Your goal →
A faithful copy of the data below is required, leaving out every picture.

Material provided →

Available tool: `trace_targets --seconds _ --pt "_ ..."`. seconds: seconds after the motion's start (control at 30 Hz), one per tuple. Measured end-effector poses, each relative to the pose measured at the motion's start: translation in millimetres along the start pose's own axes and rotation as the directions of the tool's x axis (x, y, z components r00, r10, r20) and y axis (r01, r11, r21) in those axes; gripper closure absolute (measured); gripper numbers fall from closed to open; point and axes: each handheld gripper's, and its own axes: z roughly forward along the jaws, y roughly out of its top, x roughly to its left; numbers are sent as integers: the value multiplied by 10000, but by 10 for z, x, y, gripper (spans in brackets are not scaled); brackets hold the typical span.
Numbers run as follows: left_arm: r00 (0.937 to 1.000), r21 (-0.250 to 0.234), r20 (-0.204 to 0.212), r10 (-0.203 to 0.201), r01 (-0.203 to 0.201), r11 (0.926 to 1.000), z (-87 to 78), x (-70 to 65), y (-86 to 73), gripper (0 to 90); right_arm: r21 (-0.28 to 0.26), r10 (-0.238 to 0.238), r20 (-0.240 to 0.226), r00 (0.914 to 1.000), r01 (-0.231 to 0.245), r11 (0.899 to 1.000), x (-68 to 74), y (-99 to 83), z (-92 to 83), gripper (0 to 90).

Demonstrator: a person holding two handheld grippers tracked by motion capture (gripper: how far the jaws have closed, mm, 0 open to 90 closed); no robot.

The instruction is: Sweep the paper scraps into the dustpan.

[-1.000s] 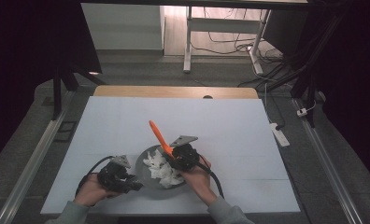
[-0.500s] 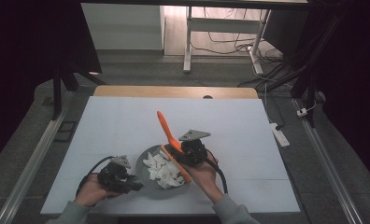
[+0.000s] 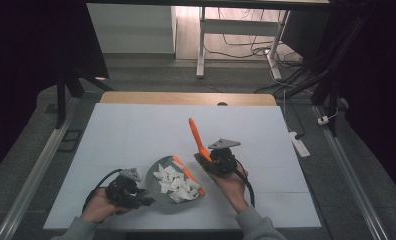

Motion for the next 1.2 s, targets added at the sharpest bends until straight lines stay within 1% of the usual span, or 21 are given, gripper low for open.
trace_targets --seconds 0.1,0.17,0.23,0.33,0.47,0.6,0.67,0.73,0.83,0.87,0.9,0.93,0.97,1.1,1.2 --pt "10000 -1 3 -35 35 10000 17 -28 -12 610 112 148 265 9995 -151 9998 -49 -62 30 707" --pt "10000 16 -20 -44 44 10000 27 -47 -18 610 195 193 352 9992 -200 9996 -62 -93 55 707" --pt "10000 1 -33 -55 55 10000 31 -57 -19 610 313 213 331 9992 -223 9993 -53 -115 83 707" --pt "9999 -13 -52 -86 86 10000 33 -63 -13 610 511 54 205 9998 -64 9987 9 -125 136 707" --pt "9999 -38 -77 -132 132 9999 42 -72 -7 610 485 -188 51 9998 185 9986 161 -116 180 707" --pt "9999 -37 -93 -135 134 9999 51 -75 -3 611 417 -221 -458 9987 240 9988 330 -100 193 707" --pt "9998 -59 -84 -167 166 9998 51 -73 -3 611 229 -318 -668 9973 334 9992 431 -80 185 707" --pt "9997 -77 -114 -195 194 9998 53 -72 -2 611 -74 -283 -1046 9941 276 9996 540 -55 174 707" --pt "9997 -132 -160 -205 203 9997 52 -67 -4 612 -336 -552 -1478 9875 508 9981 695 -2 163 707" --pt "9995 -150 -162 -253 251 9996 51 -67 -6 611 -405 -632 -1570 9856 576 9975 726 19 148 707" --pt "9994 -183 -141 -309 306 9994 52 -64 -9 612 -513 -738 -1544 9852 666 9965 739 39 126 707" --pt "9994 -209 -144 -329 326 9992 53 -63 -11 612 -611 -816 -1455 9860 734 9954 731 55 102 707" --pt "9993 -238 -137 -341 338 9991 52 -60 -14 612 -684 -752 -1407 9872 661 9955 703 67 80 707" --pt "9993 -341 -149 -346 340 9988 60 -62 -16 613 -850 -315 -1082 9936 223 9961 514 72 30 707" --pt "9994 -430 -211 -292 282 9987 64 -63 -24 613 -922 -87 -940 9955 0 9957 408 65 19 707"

Final answer →
Available tool: `trace_targets --seconds _ --pt "_ ..."`. seconds: seconds after the motion's start (control at 30 Hz), one per tuple. Measured end-effector poses, each relative to the pose measured at the motion's start: translation in millimetres along the start pose's own axes and rotation as the directions of the tool's x axis (x, y, z components r00, r10, r20) and y axis (r01, r11, r21) in those axes; gripper closure absolute (measured); gripper numbers fall from closed to open; point and axes: each handheld gripper's, and its own axes: z roughly forward along the jaws, y roughly out of its top, x roughly to its left; numbers are sent as integers: the value multiplied by 10000, but by 10 for z, x, y, gripper (spans in brackets are not scaled); brackets hold the typical span.
Numbers run as follows: left_arm: r00 (0.937 to 1.000), r21 (-0.250 to 0.234), r20 (-0.204 to 0.212), r10 (-0.203 to 0.201), r01 (-0.203 to 0.201), r11 (0.926 to 1.000), z (-87 to 78), x (-70 to 65), y (-86 to 73), gripper (0 to 90); right_arm: r21 (-0.28 to 0.26), r10 (-0.238 to 0.238), r20 (-0.240 to 0.226), r00 (0.914 to 1.000), r01 (-0.231 to 0.245), r11 (0.899 to 1.000), x (-68 to 74), y (-99 to 83), z (-92 to 83), gripper (0 to 90).

Demonstrator: a person holding two handheld grippers tracked by motion capture (gripper: how far the jaws have closed, mm, 0 open to 90 closed); no robot.

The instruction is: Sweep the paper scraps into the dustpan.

[-1.000s] 
[-0.500s] 
[+0.000s] 

Motion for the next 1.2 s, targets added at the sharpest bends until straight lines stay within 1% of the usual span, or 21 are given, gripper low for open.
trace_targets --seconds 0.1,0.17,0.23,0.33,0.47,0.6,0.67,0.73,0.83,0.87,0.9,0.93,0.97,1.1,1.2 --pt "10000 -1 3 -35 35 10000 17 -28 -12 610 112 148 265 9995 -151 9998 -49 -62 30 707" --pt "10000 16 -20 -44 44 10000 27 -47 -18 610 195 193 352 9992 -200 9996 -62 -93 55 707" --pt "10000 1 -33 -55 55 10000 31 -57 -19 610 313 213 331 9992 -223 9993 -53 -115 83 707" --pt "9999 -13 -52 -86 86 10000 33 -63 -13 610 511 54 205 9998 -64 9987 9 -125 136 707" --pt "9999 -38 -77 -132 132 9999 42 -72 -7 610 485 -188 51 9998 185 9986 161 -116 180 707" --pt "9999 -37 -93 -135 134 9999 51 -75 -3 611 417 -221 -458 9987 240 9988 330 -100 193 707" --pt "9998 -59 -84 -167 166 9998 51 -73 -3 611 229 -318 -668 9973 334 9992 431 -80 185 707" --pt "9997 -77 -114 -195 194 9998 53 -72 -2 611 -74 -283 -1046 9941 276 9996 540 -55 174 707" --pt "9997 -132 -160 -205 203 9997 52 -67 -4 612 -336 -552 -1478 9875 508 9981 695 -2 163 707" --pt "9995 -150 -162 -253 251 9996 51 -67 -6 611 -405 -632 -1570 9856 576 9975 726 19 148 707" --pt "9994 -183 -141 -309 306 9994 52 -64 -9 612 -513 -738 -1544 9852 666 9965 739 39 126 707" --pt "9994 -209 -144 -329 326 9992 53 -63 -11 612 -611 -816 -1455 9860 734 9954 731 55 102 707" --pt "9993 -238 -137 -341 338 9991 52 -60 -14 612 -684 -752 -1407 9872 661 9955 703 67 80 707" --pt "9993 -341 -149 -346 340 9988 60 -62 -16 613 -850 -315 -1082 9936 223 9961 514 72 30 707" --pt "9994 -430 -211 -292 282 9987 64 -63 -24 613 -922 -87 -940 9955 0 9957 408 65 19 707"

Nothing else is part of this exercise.